Reddito di Cittadinanza e navigator: un fallimento raccontato dai numeri


Di Vittorio Sangiorgi (Direttore del Quotidiano dei Contribuenti)


I recenti numeri diffusi dall‘ANPAL (Agenzia Nazionale Politiche Attive per il Lavoro) sul Reddito di Cittadinanza restituiscono l’idea di un sostanziale fallimento della misura assistenziale e, in particolare, dei navigator, ovvero quelle figure che, nel progetto dell’allora Ministro dello Sviluppo Economico Luigi Di Maio, avrebbero dovuto supportare i percettori del sussidio nella ricerca di lavoro.
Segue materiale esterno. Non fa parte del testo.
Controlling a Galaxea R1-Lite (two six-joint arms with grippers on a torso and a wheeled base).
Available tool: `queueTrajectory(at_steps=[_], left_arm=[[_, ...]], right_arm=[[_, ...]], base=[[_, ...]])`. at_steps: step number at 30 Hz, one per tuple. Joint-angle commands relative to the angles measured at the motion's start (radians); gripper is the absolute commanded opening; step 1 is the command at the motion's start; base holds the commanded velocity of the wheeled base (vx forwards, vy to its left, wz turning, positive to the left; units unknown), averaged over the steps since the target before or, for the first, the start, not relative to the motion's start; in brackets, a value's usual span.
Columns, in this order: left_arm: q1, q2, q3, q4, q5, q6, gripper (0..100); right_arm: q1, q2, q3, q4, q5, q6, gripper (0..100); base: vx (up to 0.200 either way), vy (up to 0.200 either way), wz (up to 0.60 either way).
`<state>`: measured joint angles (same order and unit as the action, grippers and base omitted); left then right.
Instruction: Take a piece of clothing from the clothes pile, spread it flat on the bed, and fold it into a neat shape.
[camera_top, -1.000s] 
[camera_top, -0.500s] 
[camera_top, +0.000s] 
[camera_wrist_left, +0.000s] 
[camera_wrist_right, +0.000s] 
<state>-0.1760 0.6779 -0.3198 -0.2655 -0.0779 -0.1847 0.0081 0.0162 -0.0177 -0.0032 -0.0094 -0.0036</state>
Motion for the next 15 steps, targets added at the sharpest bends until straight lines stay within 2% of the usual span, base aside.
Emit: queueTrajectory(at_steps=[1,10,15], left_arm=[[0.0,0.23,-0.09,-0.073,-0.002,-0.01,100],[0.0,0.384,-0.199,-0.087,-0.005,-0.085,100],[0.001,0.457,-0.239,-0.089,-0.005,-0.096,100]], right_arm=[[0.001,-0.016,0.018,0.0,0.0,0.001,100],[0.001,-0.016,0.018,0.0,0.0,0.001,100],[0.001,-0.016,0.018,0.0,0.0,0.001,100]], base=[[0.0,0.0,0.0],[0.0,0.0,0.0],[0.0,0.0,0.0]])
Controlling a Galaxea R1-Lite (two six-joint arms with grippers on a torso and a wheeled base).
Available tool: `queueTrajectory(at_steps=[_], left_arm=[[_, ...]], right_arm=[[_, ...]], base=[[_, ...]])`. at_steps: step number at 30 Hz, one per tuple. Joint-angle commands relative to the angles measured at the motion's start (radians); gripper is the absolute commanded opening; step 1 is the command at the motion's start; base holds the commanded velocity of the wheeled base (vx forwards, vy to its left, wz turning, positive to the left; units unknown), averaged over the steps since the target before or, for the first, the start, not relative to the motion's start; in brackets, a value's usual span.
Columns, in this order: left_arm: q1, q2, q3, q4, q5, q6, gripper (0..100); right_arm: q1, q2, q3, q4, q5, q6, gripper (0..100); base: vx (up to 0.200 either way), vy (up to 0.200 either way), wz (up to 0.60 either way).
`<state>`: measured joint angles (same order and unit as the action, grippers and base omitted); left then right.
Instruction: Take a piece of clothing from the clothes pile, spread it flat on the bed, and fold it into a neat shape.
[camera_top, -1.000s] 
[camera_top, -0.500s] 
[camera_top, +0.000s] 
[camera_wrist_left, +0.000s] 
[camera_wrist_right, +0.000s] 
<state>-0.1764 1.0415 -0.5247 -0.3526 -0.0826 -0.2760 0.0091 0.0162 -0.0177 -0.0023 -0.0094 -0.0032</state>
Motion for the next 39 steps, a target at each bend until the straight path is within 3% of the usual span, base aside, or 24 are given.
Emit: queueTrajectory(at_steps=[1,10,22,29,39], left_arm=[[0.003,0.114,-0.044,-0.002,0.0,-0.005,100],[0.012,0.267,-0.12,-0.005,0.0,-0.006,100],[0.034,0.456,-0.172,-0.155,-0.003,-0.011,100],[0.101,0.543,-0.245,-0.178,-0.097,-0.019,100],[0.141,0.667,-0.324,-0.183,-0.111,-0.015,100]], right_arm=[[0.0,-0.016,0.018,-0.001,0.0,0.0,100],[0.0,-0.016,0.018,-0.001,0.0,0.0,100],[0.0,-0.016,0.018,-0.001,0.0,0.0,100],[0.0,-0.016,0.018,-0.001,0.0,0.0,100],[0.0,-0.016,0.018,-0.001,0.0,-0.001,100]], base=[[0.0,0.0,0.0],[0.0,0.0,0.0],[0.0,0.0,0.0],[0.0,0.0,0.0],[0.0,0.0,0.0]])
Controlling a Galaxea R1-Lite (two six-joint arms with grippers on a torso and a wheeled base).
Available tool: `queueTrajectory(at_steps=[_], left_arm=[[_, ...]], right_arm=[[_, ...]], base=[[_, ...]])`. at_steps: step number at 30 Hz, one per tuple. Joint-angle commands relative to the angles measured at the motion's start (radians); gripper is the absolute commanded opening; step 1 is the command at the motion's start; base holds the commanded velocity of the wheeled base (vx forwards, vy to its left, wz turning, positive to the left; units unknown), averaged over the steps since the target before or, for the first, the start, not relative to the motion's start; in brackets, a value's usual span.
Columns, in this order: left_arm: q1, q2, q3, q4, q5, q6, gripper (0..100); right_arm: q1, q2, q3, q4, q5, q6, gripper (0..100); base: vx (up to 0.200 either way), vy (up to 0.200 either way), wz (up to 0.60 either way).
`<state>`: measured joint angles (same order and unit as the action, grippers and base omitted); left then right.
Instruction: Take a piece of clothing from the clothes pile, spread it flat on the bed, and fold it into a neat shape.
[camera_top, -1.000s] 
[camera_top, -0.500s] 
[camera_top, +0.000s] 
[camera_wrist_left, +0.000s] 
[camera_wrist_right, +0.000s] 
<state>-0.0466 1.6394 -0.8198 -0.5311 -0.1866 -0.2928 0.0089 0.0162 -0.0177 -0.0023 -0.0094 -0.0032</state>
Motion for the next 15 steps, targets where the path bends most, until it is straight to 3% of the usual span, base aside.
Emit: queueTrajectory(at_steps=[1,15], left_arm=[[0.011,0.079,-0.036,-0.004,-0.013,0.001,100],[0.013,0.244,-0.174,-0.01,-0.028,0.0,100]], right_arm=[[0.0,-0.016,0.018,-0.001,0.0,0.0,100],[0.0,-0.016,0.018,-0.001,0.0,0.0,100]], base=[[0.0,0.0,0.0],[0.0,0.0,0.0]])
La premessa fondamentale è che l’emergenza Coronavirus e i mesi di “serrata nazionale” hanno, ovviamente, influito sul funzionamento del meccanismo e sui numeri che andremo, ora, ad elencare ma, al di là di questo aspetto, il giudizio complessivo che viene fuori dai dati AMPAL, non può certo essere positivo. Partiamo proprio dai navigator e dalle prospettive future che li attendono. I 2846 assunti in questo ruolo,a cui viene corrisposto uno stipendio mensile di 1700 euro, hanno dovuto affrontare, va detto, un vero e proprio percorso ad ostacoli. I contenziosi tra governo centrale e governi regionali, che non li volevano nei propri Centri per l’impiego, hanno fatto sì che potessero essere davvero operativi solo a dicembre 2019. Qualche mese dopo, come noto, le restrizioni anti Covid hanno congelato tutto, sospendendo fino a luglio l’obbligo di ricerca del lavoro per i percettori del RdC. I contratti dei navigator scadranno ad aprile 2021 e, al momento, non è dato sapere quale sarà il loro destino. Qualora non dovesse esserci alcun rinnovo, quindi, si creerebbe una paradossole situazione in cui, coloro i quali avrebbero dovuto rappresentare un supporto per la ricerca del lavoro, saranno a loro volta in cerca di occupazione.

In totale i percettori del reddito sono 2,8 milioni, a cui viene corrisposto un importo medio mensile di 560 euro. Tra questi, secondo le stime dell’INPS, poco più della metà (ovvero 1,5 milioni) è occupabile, può cioè prendere parte all’iter che dovrebbe portare alla firma di un contratto lavorativo. Il primo passo di questo percorso è la firma del “patto per il lavoro”. Ebbene, fino al 7 luglio scorso, sono stati circa 800.000 mila coloro che l’hanno sottoscritto. Un dato, questo, ritenuto incoraggiante da ANPAL Servizi: “È un numero importante soprattutto se consideriamo i mesi di lockdown in cui è stato impossibile lavorare in presenza e i colloqui sono proseguiti solo telefonicamente”.

I dati positivi, tuttavia, terminano qui, perché le restanti risultanze sono di segno totalmente opposto. Tra questi 800.00, infatti, coloro i quali hanno sottoscritto un contratto di lavoro sono solo 196.046. Un numero di per sè poco incoraggiante che, in questi mesi, si è praticamente dimezzato. Il motivo? Circa il 50% dei contratti stipulati erano contratti a termine e sono, dunque, già scaduti.

Al di là delle differenti posizioni sulla legittimità, sullo spirito e sul valore di una misura come il Reddito di Cittadinanza, dunque, dai dati ANPAL emerge un sostanziale fallimento, identificabile soprattutto nel meccanismo burocratico che ne regola il funzionamento. Tale sussidio, probabilmente, è stato introdotto troppo presto e non è stato accompagnato da quelle fondamentali riforme (vedasi, ad esempio, i centri per l’impiego) che avrebbero potuto facilitarne l’applicazione. Un lavoro preparatorio che avrebbe richiesto anni, ma che si è invece esaurito in pochi mesi perché vi era l’esigenza di innalzare una bandiera, di mettere in atto una misura diventata il simbolo di un intero movimento politico.